On May 22, 1992, Attorney General Order No. 1591-92, codified at 28 C.F.R. § 14.6, integrated administrative dispute resolution into adjudication of claims brought under the Federal Tort Claims Act. This order, applicable Government-wide, provided that agency personnel should be trained in dispute resolution techniques and skills and authorized the use of any alternative dispute resolution technique or process in the adjudication of appropriate claims. It also increased the authority of several agencies to compromise tort claims under the authority granted by § 8 of the Administrative Dispute Resolution Act.

In August, 1992, "Guidance on the Use of Alternative Dispute Resolution for Litigation in the Federal Courts" was issued, encouraging its use and providing practice guidance for practitioners throughout the Government. More than 3,500 copies were initially distributed to Department components, U.S. attorney offices, other agencies, and the private bar. Additional guidance concerning ADR was included in Attorney General Order No. 1658-93, 58 Fed. Reg. 6015 (Jan. 25, 1993), which implemented Civil Justice Reform initiatives contained in Executive Order No. 12778

The Department supported changes to the Federal Acquisition Regulation to implement § 6 of the Administrative Dispute Resolution Act, now codified in 48 C.F.R. § 33.204. See 56 Fed.Reg. 67417 (Dec. 30, 1991). The Department of Justice is also a signatory to the Alternative Disputes Resolution Pledge taken by Federal agencies in conjunction with the Administrator for Federal Procurement Policy on May 16, 1994. Jamie S. Gorelick, the Deputy Attorney General, expressed the Department's commitment to ADR both at the ADR Pledge Signing Ceremony for Government Procurement officials and at the July 20, 1994, kickoff of the Interagency Pilot Project for Sharing Neutrals. Attorney General Janet Reno has also voiced strong support in her public statements for using alternatives to litigation to improve the results gained in resolving disputes and to reduce the costs and delays associated with litigation.
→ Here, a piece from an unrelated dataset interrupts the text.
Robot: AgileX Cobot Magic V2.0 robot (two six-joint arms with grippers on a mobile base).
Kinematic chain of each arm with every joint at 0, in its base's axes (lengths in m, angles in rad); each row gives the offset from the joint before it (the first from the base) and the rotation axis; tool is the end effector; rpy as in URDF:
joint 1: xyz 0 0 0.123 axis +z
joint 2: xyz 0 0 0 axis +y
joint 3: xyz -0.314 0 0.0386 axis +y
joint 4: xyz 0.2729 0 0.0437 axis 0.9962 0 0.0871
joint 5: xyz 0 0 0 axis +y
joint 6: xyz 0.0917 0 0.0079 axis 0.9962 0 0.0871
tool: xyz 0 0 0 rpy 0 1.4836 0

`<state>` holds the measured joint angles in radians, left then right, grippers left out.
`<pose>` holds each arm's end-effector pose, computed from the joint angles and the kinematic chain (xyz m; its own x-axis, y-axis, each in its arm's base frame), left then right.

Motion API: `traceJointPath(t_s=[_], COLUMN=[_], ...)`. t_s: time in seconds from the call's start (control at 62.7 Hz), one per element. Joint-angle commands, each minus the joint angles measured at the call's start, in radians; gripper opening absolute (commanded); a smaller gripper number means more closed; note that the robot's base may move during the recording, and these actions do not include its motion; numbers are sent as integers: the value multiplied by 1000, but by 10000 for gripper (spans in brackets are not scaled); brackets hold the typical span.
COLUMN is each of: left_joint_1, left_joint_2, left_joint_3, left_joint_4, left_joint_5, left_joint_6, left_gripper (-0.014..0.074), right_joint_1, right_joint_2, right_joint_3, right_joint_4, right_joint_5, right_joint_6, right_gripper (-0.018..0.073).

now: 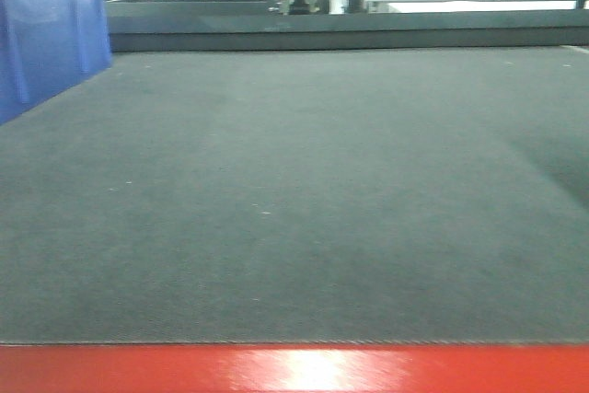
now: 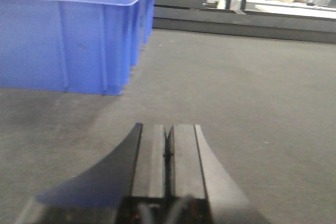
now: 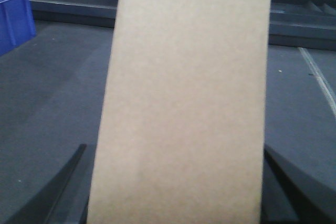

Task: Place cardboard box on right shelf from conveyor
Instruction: 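Hold the box in the right gripper and turn the base away, then drive along the red conveyor toward the steel shelf rack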

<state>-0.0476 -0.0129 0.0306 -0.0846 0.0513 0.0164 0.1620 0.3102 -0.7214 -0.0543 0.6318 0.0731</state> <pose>0.0511 -0.0028 0.1980 0.0148 -0.0688 -0.9975 0.0530 0.9963 -0.0679 0.0366 0.0030 0.3925 -0.1343 0.0077 -0.9909 -0.1260 0.9917 0.0248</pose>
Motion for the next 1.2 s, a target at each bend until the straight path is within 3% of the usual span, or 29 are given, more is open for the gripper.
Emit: traceJointPath(t_s=[0.0,1.18], left_joint_1=[2,26], left_joint_2=[-11,-11], left_joint_3=[-4,-4], left_joint_4=[-7,-7], left_joint_5=[-91,-91], left_joint_6=[-5,-5], left_gripper=[-119,-119], right_joint_1=[-7,-7], right_joint_2=[11,11], right_joint_3=[-29,-29], right_joint_4=[-12,-12], right_joint_5=[-100,-100], right_joint_6=[-7,-7], right_gripper=[149,149])
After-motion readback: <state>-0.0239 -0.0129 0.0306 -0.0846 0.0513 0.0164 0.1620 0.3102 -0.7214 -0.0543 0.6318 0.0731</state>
The Department has signalled its strong support for ADR in several initiatives just undertaken. These are detailed in the discussion below of current initiatives.

Management of Alternative Dispute Resolution

In accordance with the Administrative Dispute Resolution Act, the Assistant Attorney General, civil Division, was designated by the Attorney General to serve as the Department's Dispute Resolution Specialist. On August 23, 1991, Stuart M. Gerson, then Assistant Attorney General, Civil Division, wrote to the Department components and asked their assistance in implementing the Administrative Dispute Resolution Act. In response, the major components and many of the smaller offices within the Department designated a Dispute Resolution Specialist.
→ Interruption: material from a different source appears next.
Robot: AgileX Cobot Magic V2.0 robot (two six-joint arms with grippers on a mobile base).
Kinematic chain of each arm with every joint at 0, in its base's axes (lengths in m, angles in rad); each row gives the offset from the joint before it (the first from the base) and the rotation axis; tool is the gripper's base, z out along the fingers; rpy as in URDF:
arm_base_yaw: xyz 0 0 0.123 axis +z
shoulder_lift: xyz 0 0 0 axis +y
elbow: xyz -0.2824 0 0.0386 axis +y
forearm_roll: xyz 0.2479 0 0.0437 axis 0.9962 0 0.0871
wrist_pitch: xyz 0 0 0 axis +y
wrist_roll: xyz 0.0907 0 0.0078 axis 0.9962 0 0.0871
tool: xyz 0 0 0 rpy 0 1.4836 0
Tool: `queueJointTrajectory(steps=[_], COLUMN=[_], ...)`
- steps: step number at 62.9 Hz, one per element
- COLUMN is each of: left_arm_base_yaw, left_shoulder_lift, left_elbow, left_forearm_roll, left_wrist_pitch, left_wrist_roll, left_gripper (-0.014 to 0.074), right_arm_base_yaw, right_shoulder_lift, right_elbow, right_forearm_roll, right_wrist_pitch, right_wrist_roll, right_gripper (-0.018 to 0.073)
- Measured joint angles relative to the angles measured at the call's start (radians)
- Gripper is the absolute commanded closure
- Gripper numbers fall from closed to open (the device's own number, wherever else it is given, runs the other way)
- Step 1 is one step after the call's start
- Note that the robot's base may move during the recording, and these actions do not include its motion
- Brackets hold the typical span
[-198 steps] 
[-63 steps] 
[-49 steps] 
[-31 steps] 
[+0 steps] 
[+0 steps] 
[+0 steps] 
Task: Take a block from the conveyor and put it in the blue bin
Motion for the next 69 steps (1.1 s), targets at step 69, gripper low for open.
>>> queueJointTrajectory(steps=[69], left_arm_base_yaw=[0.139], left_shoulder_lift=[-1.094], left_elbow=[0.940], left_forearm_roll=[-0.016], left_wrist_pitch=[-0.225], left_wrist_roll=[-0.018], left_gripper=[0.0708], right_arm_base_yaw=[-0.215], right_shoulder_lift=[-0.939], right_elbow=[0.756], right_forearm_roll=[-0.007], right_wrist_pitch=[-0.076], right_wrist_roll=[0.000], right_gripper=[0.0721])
An Ad Hoc Committee was formed to implement Executive Order No. 12778. A subcommittee on Alternative Dispute Resolution was formed as part of this effort and met regularly to consider both ADR initiatives in litigation and implementation of the Administrative Dispute Resolution Act. The Department chartered a Civil Justice Working Group in 1993 comprised of representatives from all of the civil litigating and policy components. An ADR Sub-Group, formed as part of the Working Group, has recommended Department-wide policies, several of which are reflected in the discussion of current initiatives.

As the agency's Dispute Resolution Specialist, I have maintained liaison with the Administrative Conference of the United States through my Special Counsel and with Government-wide Civil Justice Reform efforts through my Senior Counsel for Policy.

Components are free to design their own internal steering committees or other ADR management tools. Civil Division, for example, formed a committee of ADR specialists in 1993 to be a centralized source of ADR information within their branches.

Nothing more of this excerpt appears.